Densho Digital Archive
Manzanar National Historic Site Collection
Title: Midori Suzuki - Sanzui A. Takaha Interview
Narrators: Midori Suzuki, Sanzui A. Takaha
Interviewer: Kristen Luetkemeier
Location: Millbrae, California
Date: July 13, 2015
Densho ID: denshovh-smidori_g-01-0015

<Begin Segment 15>

KL: How did your parents react to Tanforan?

MS: There's not much they could do about it.

ST: No.

MS: Dad occupied himself by making that little pond. You know, every place we lived, we always had a pond. Even at Tanforan, we knew we were gonna only be there for a short time, but he dug this little pond out in front. And I don't know where he got all those twigs and things, but he made a little bridge to go over the pond and then he carved a little guy with a fishing pole sitting up on the bridge. [Laughs] That probably took up most of his four and a half months.

ST: He was very artistic. He'd find a little driftwood or whatever, he sees something in it, and magic.

MS: Yeah, in Tanforan he did go and cut some of the, they call it, you know, off the trees, he'd see a, probably where they had cut a branch off, and it made a funny lump on the tree, and I don't know where he got the saw. Maybe they let him borrow it from somewhere. And I think there was one that he had that he cut off of a tree. Because he saw some kind of a shape in it that he thought was interesting. And sometimes he'd take it and kind of embellish it to make it look more like what he sees.

KL: And he had done that at home, too? Do you remember him doing that before the war?

ST: Oh, yeah.

KL: That pond sounds amazing, with the figure and the bridge.

MS: It was just a little one, but then, you know... I don't think we even had water in it, did we? Did he put water in it? I don't think so.

KL: Did your parents, either of them, ever say anything to you or to friends about their feelings about being stuck in Tanforan, or were they pretty quiet?

ST: I don't recall them saying anything.

KL: Did their demeanors or their behavior change at all around you guys?

MS: No. I don't recall.

ST: Actually, it was kind of a relief to them. No more farming, you know?

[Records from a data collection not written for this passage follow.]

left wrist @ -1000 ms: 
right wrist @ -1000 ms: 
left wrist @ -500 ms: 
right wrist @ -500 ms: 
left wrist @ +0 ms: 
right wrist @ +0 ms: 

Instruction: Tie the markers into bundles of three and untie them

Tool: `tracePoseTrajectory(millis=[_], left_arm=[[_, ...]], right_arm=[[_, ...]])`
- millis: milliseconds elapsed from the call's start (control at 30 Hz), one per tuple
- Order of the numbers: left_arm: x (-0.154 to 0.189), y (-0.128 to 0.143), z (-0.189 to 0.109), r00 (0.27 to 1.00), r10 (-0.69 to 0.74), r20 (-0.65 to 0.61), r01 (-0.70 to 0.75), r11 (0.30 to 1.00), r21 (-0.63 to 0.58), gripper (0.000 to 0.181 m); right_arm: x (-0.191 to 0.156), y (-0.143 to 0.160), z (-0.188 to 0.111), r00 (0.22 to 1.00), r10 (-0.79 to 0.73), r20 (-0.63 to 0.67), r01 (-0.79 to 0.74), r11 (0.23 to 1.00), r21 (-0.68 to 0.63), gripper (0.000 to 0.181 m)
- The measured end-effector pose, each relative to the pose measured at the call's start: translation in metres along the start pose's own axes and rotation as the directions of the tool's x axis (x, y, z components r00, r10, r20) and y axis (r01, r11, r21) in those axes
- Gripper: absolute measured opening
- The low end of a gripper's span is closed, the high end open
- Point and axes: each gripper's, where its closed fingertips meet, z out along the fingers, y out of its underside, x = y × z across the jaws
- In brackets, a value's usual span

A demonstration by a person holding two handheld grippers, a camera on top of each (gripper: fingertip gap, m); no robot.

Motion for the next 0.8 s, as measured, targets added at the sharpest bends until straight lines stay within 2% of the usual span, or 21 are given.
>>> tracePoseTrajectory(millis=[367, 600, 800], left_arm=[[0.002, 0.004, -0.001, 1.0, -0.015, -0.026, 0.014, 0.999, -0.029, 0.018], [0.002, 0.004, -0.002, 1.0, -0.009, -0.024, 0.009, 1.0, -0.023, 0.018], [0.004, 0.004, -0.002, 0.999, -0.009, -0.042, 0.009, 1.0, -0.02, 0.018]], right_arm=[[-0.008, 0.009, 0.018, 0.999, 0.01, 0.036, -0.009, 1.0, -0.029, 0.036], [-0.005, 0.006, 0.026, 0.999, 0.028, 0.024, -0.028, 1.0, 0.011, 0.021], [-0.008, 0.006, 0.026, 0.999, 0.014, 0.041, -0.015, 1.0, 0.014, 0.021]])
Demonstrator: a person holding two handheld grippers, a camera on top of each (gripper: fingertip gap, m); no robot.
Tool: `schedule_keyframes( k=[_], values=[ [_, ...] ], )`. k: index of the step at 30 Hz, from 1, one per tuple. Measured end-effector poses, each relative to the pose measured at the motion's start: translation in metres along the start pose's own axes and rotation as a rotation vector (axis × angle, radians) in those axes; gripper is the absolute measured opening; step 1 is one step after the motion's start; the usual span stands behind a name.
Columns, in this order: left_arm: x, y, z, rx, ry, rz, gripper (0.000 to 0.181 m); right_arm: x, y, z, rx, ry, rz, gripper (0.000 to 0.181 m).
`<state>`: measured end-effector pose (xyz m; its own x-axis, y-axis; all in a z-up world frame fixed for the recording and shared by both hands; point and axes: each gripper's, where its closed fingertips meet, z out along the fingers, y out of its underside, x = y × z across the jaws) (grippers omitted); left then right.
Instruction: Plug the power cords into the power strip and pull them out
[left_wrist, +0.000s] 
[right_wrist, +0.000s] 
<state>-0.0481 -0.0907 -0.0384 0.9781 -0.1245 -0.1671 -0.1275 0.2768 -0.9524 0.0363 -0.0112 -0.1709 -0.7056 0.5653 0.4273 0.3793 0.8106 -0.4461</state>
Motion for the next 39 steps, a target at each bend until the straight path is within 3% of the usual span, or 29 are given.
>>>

MS: Yeah, all the hard work that they put in.

KL: Yeah, that had never really been their choice, it sounds like.

ST: Oh, no.

MS: That must have been quite a transition for them to not have a routine, you know, to have to do, to do anything.

KL: [Addressing LP]: Did you want to ask anything about Tanforan?

LP: I was actually curious, when you were talking about the Italian family, Anita's family and everything, were you aware of or looking back at that time, do you think that when people were being removed and all of this was going on, as an Italian family, were they worried about Italians being profiled in that way?

MS: I don't think so.

ST: Slightly. They were restricted in where they can move, you know. Like the bakery.

MS: Oh, really?

ST: Yeah, it was on the west side of the street, and the owner wasn't allowed to go in his own bakery. You know, they made a limit line where they can go.

MS: I don't know anything about that. Whose bakery was that?

ST: Half Moon Bay Bakery. [Laughs]

LP: And then also I was thinking, I kind of lived in Pacifica for a while, and when I look back at that time in my life, I think of the beach and the ocean. And you mentioned your dad fishing, but as a family, or as youth, did you get the opportunity just to go down to the ocean and play at the beach, or do you have any memories of just being on the ocean or the water?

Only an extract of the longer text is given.